Obwohl die Stadt das "Wohnen-für-alle"-Projekt zwischen der Allacher Franz-Albert-Straße und der Naßlstraße nach Protesten im Umfang deutlich reduziert hat, hagelt es in der Nachbarschaft weiter Kritik

Von Anita Naujokat, Allach/Untermenzing

Kleinere Häuser, weniger Wohnungen und mehr Stellplätze: Die städtische Wohnungsbaugesellschaft Gewofag hat bei dem von der Stadt geplanten "Wohnen-für-alle"-Projekt zwischen der Franz-Albert- und der Naßlstraße planerisch beträchtlich abgespeckt. Statt der ursprünglich vorgesehenen 85 Wohnungen sollen nur mehr 52 entstehen, fast zwei Drittel davon werden mit Familien belegt. In der ersten Planung war das Verhältnis eher umgekehrt: Dort waren nur 20 Prozent für Familien in deutlich kleineren Wohnungen im Gespräch gewesen. 26 Wohnungen werden mit anerkannten Flüchtlingen belegt, die anderen gehen an beim Sozialamt registrierte einkommensschwache Haushalte. Auch sollen im Vergleich zur Ursprungsplanung alle Gebäude unterkellert werden.

Die neue Planung stellte die Gewofag mit Vertretern aus dem Planungsreferat und dem Amt für Wohnen und Migration am Montagabend in der Kantine von Krauss-Maffei vor. Mit ihr ist die Gewofag in sieben Punkten - auch bei der Dachform und der Firstrichtung - bisherigen Anregungen von Bürgern und des Bezirksausschusses Allach-Untermenzing entgegengekommen.
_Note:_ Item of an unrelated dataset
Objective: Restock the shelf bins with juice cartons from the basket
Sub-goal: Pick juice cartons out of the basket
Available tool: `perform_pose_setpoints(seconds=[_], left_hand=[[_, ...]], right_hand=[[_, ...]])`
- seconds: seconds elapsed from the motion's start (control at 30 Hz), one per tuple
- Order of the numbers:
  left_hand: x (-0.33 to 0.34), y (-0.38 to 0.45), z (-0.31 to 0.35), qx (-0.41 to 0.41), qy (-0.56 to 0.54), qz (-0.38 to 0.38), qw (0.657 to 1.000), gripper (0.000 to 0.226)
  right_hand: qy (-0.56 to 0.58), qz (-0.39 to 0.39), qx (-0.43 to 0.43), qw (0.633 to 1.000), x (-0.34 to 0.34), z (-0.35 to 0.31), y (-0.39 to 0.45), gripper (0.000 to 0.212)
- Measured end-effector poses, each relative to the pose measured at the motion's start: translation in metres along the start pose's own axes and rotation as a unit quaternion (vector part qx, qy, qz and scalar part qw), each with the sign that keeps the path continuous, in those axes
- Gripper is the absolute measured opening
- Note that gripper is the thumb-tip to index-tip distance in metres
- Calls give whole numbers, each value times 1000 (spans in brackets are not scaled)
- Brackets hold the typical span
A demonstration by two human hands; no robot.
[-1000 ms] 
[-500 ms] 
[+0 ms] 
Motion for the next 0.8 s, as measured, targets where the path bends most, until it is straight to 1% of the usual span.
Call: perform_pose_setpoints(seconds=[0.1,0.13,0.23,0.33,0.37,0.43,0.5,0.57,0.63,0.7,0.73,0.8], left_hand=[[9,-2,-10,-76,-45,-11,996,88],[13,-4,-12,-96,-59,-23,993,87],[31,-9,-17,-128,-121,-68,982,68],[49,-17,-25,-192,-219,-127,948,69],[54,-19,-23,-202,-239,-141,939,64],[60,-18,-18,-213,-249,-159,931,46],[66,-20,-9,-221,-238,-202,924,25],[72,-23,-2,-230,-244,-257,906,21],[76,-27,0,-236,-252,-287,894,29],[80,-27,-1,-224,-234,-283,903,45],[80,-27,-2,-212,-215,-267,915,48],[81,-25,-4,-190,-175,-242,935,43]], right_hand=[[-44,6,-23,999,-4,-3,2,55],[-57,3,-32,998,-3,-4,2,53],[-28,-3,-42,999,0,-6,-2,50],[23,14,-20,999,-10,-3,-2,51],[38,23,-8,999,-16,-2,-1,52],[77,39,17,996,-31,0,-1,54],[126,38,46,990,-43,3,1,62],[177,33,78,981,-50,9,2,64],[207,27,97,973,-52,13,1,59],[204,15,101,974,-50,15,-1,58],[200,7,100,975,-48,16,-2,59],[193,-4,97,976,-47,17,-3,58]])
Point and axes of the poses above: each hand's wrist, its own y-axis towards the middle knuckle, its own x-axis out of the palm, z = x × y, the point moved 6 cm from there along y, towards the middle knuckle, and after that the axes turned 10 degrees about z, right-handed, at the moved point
Letzterem waren vor allem die Stellplatzanzahl und die Unterkellerung wichtige Anliegen. Gewofag-Geschäftsführer Klaus-Michael Dengler wies gleich zu Beginn der zweiten Info-Veranstaltung zu diesem Thema darauf hin, dass es nicht um das "Ob", sondern das "Wie" gehe. Die Gewofag sei von der Stadt lediglich als Bauherr beauftragt, das Projekt beschlossen habe der Stadtrat. Doch das Wie spielte an diesem Abend bei einem Großteil der Einwände gegen das Projekt kaum eine Rolle.

Die Gewofag hatte den Entwurf vom März 2017 überarbeiten müssen, weil er die Grenzen des seit 1994 bestehenden Bebauungsplans überschritt. Schon allein das rief Misstrauen hervor. Denn hätte es keine Proteste gegeben, wäre der Erstentwurf realisiert worden, mutmaßten Kritiker. Man fühle sich von der Stadt "verarscht". Allein der Name "Wohnen für alle" sei eine "Lüge", weil dort weder Studenten noch alte Leute berücksichtig würden, sagte eine ältere Frau. Ihr Vertrauen in die Stadt sei tief erschüttert.

Aus der Mitte der rund 180 anwesenden Bürger kamen zahlreiche Bedenken. Angefangen bei der rechtlichen Unzulässigkeit des Vorhabens, der schützenswerten Botanik der Grünfläche, über den Einwand, Allach habe genug solcher Einrichtungen, bis hin zu der Feststellung, dass mittlerweile überall im Stadtbezirk schon reichlich gebaut werde, und es nicht noch mehr Wohnungen brauche. Zur Sprache kamen die Angst um Kita-Plätze, weil vom Jugendamt betreute Kinder bevorzugt würden, Ängste vor Überfremdung, Überbelegung und Zweifel an Integration. Daran konnte auch Markus Auerbach (SPD), Vorsitzender des benachbarten Bezirksausschusses Feldmoching-Hasenbergl, wenig ändern, der von einem vergleichbaren Projekt an der Schittgablerstraße berichtete, das zu einer Chance für das Quartier geworden sei. Er appellierte an die Nachbarschaft, sich der neuen Bewohner anzunehmen. Wenn man nicht 26 Migranten-Haushalte integrieren könne, müsse man einmal auf sich selbst schauen, sagte er. "Ob Sie es hinbekommen oder nicht, liegt ganz bei Ihnen."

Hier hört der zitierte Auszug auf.